/proposal-json-parse-with-source

Proposal for extending JSON.parse to expose input source text.

Primary LanguageHTMLMIT LicenseMIT

JSON.parse source text access

A proposal for extending JSON.parse behavior to grant reviver functions access to the input source text and extending JSON.stringify behavior to support object placeholders for raw JSON text primitives.

2023 September slides

original 2018 September slides

Status

This proposal is at stage 3 of the TC39 Process.

Champions

  • Richard Gibson
  • Mathias Bynens

Motivation

Transformation between ECMAScript values and JSON text is lossy. This is most obvious in the case of deserializing numbers (e.g., "999999999999999999", "999999999999999999.0", and "1000000000000000000" all parse to 1000000000000000000), but also comes up when attempting to round-tripping non-primitive values such as Date objects (e.g., JSON.parse(JSON.stringify(new Date("2018-09-25T14:00:00Z"))) yields a string "2018-09-25T14:00:00.000Z").

Neither of these examples is hypothetical—serializing a BigInt as JSON is specified to throw an exception because there is no output that would round-trip through JSON.parse, and a similar concept has been raised regarding the Temporal proposal.

JSON.parse accepts a reviver function capable of processing inbound values, but it is invoked bottom-up and receives so little context (a key, an already-lossy value, and a receiver upon which key is an own property with value value) that it is practically useless. We intend to remedy that.

Proposed Solution

Update JSON.parse to provide reviver functions with more arguments, primarily conveying the source text from which a value was derived (inclusive of punctuation but exclusive of leading/trailing insignificant whitespace).

Serialization

Although originally not included in this proposal, support for non-lossy serialization with JSON.stringify (and thus also complete round-trippability) was requested and added (cf. #12), currently using special "raw JSON" frozen objects constructible with JSON.rawJSON but possibly subject to change (cf. #18 and #19).

Illustrative examples

const digitsToBigInt = (key, val, {source}) =>
  /^[0-9]+$/.test(source) ? BigInt(source) : val;

const bigIntToRawJSON = (key, val) =>
  typeof val === "bigint" ? JSON.rawJSON(String(val)) : val;

const tooBigForNumber = BigInt(Number.MAX_SAFE_INTEGER) + 2n;
JSON.parse(String(tooBigForNumber), digitsToBigInt) === tooBigForNumber;
// → true

const wayTooBig = BigInt("1" + "0".repeat(1000));
JSON.parse(String(wayTooBig), digitsToBigInt) === wayTooBig;
// → true

const embedded = JSON.stringify({ tooBigForNumber }, bigIntToRawJSON);
embedded === '{"tooBigForNumber":9007199254740993}';
// → true

Potential enhancements

Expose position and input information

String.prototype.replace passes position and input arguments to replacer functions and the return value from RegExp.prototype.exec has "index" and "input" properties; JSON.parse could behave similarly.

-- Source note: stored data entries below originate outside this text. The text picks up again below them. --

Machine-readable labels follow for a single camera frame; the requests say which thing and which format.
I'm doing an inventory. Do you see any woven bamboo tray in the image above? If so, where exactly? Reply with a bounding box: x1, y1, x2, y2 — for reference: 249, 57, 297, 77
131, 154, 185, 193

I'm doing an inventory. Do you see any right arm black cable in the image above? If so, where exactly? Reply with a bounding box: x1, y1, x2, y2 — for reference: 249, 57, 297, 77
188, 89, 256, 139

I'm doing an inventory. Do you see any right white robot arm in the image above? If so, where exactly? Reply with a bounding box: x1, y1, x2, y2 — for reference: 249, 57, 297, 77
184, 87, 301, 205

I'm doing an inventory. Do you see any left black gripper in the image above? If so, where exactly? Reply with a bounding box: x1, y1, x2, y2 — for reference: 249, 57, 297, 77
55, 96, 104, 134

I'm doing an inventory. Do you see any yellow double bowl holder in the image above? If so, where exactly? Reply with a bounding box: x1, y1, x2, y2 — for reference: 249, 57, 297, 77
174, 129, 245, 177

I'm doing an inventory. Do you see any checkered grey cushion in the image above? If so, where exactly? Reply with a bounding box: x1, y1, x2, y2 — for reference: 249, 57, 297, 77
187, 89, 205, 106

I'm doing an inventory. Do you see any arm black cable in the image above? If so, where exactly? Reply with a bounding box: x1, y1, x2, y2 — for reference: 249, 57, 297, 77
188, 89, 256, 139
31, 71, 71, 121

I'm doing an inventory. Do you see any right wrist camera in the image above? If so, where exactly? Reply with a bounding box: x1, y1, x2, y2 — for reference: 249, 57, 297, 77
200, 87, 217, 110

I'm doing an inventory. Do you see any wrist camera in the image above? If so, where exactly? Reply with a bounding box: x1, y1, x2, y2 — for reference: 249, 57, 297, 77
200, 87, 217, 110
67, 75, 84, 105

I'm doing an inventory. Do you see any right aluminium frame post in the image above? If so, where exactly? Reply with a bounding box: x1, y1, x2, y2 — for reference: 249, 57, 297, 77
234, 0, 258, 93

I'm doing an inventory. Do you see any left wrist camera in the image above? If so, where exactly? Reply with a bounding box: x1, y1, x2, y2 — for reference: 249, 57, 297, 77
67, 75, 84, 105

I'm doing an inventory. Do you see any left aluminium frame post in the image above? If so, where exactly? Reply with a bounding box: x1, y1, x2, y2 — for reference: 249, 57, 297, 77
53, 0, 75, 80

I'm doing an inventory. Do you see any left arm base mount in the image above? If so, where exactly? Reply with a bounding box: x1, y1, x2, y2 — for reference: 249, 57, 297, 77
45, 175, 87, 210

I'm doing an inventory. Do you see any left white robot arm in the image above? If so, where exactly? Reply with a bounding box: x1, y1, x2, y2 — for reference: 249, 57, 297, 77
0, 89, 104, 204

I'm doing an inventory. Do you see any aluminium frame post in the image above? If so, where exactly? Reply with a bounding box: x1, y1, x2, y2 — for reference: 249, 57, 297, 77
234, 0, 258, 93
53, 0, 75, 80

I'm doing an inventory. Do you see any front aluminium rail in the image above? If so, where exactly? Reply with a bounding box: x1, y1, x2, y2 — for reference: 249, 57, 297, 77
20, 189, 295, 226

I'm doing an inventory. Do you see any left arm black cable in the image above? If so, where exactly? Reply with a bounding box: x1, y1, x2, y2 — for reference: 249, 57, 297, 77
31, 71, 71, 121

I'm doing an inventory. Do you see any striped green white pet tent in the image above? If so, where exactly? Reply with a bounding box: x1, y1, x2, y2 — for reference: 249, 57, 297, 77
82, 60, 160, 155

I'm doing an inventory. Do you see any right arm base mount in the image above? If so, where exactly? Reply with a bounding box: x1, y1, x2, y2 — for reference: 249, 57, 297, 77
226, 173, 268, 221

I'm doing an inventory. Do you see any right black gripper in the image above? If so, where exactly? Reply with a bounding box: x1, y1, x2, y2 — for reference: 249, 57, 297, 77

const input = '\n\t"use\\u0020strict"';
let spied;
const parsed = JSON.parse(input, (key, val, context) => (spied = context, val));
parsed === 'use strict';
// → true
spied.source === '"use\\u0020strict"';
// → true
spied.index === 2;
// → true
spied.input === input;
// → true

Supply an array of keys for understanding value context

A reviver function sees values bottom-up, but the data structure hierarchy is already known and can be supplied to it, with or without the phantom leading empty string.

const input = '{ "foo": [{ "bar": "baz" }] }';
const expectedKeys = ['foo', 0, 'bar'];
let spiedKeys;
JSON.parse(input, (key, val, {keys}) => (spiedKeys = spiedKeys || keys, val));
expectedKeys.length === spiedKeys.length;
// → true
expectedKeys.every((key, i) => spiedKeys[i] === key);
// → true

Discussion

Backwards Compatibility

Conforming ECMAScript implementations are not permitted to extend the grammar accepted by JSON.parse. This proposal does not make any such attempt, and adding new function parameters is among the safest changes that can be made to the language. All input to JSON.parse that is currently rejected will continue to be, all input that is currently accepted will continue to be, and the only changes to its output will be directly controlled by user code.

Modified values

Reviver functions are intended to modify or remove values in the output, but those changes should have no effect on the source-derived arguments passed to them. Because reviver functions are invoked bottom-up, this means that values may not correlate with source text. We consider this to be acceptable, but mostly moot (see the following point). Where not moot (such as when not-yet-visited array indexes or object entries are modified), source text is suppressed.

Non-primitive values

Per #10 (comment) , source text exposure is limited to primitive values.